Linux für das Heim-Netzwerk

Auf der Elektronikmesse CES plädierte Sony für Linux als universales Betriebssystem für Heim-Netzwerke, meldet der Heise-Newsticker.

Die CES, die derzeit in Las Vegas läuft, gilt als die größte Ausstellung für Heim-Elektronik-Produkte. Sonys COO Kunitake Ando hielt eine der Eröffnungsreden. Dabei stellte er Cocoon vor, was für »Connected Community Network« stehen soll. Über Cocoon liegen noch nicht allzuviele nichtjapanische Informationen vor, darunter eine Diskussion auf Slashdot.

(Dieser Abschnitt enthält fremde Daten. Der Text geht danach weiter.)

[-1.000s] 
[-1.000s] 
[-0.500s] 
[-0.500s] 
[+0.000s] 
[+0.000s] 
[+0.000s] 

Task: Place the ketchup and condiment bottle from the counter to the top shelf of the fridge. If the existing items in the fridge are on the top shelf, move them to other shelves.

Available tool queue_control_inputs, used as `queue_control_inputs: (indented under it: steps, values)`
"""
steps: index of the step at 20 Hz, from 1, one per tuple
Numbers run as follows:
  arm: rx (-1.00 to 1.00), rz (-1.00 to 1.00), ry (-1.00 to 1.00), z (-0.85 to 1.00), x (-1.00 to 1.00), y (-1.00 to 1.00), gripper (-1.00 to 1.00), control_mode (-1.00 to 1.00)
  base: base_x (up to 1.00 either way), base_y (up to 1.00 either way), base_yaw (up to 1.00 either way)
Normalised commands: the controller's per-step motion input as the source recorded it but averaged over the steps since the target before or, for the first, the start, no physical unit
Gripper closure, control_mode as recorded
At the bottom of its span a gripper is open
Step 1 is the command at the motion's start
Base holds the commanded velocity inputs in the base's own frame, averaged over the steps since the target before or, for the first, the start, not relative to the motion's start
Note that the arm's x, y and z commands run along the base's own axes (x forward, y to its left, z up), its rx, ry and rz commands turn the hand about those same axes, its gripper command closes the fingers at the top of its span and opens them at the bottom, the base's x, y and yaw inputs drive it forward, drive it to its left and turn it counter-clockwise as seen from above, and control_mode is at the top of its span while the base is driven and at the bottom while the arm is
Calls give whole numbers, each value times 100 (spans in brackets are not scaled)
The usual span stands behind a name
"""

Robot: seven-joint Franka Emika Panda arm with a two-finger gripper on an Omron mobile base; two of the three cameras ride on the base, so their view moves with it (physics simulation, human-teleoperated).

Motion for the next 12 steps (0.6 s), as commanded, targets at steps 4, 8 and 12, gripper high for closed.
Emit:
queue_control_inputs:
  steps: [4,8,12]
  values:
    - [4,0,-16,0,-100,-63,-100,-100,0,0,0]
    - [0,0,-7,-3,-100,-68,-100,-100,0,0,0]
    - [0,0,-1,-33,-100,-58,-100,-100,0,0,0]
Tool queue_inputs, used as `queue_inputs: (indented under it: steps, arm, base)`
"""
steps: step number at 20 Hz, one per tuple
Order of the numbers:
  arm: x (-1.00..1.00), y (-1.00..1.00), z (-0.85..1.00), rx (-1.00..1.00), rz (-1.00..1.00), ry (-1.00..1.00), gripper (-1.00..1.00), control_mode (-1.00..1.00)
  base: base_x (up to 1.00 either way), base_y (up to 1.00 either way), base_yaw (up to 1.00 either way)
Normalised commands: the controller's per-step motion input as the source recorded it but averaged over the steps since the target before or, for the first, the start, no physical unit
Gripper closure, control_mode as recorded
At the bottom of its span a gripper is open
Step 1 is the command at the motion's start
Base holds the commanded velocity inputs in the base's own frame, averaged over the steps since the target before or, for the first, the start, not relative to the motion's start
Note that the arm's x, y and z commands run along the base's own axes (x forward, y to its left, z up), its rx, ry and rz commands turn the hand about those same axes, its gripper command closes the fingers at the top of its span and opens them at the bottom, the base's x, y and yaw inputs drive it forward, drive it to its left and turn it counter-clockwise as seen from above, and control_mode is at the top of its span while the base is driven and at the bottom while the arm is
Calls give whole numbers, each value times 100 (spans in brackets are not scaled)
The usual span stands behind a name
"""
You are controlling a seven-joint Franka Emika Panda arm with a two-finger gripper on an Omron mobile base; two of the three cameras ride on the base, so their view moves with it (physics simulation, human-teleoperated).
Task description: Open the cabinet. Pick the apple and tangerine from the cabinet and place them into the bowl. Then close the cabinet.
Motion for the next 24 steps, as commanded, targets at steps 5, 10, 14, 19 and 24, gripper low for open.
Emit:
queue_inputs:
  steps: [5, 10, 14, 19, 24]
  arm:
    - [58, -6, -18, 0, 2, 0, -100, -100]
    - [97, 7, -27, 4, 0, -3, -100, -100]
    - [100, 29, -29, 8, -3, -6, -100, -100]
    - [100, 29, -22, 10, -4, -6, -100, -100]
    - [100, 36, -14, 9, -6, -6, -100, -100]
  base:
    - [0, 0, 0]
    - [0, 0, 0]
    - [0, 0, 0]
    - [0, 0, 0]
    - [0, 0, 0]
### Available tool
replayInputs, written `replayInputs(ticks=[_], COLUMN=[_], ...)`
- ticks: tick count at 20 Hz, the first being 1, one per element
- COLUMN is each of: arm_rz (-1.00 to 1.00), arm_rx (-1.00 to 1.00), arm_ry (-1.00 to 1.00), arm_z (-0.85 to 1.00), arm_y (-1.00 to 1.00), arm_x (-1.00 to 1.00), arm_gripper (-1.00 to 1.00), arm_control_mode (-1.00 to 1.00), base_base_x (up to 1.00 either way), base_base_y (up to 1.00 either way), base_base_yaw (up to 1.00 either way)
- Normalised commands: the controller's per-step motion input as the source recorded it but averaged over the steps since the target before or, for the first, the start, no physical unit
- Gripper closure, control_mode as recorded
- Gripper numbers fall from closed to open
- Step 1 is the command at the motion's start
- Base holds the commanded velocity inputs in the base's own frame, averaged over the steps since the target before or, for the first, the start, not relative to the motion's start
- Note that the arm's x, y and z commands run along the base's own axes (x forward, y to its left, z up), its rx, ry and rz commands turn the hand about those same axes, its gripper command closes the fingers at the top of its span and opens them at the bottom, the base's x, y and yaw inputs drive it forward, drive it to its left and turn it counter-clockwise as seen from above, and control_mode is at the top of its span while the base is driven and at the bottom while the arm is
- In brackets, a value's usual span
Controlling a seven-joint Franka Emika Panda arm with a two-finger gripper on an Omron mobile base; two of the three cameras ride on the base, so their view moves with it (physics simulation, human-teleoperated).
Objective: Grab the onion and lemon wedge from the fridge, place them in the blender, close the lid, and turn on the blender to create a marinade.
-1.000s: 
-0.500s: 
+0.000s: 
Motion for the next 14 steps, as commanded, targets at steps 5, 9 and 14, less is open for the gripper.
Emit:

Das dort vorgestellte Gerät ist eine Set-Top-Box mit Breitband-Internetanschluß. Diese läuft unter Linux und ermöglicht so ein Heim-Netzwerk mit dem Fernseher als zentrales Steuergerät. Es handelt sich um eine flache, silber lackierte Box, über deren Innenleben nicht viel bekannt ist. Möglicherweise ein MIPS-Prozessor, doch ob eine Festplatte enthalten ist, ist unklar.

Das Gerät kann auch Video-Daten über einen neuen Codec abspielen, den Sony entwickelt hat und der leider proprietär ist. Denkbar ist, daß der Codec eine Art DRM (Digital Right Management, von Richard Stallman treffend »Digital Restriction Management« genannt) enthält, um die Wiedergabe von Videos gemäß den Lizenzbestimmungen einzuschränken. Offiziell ist darüber allerdings nichts bekannt. (Dank an Michael Riess und Reiner Schischke.)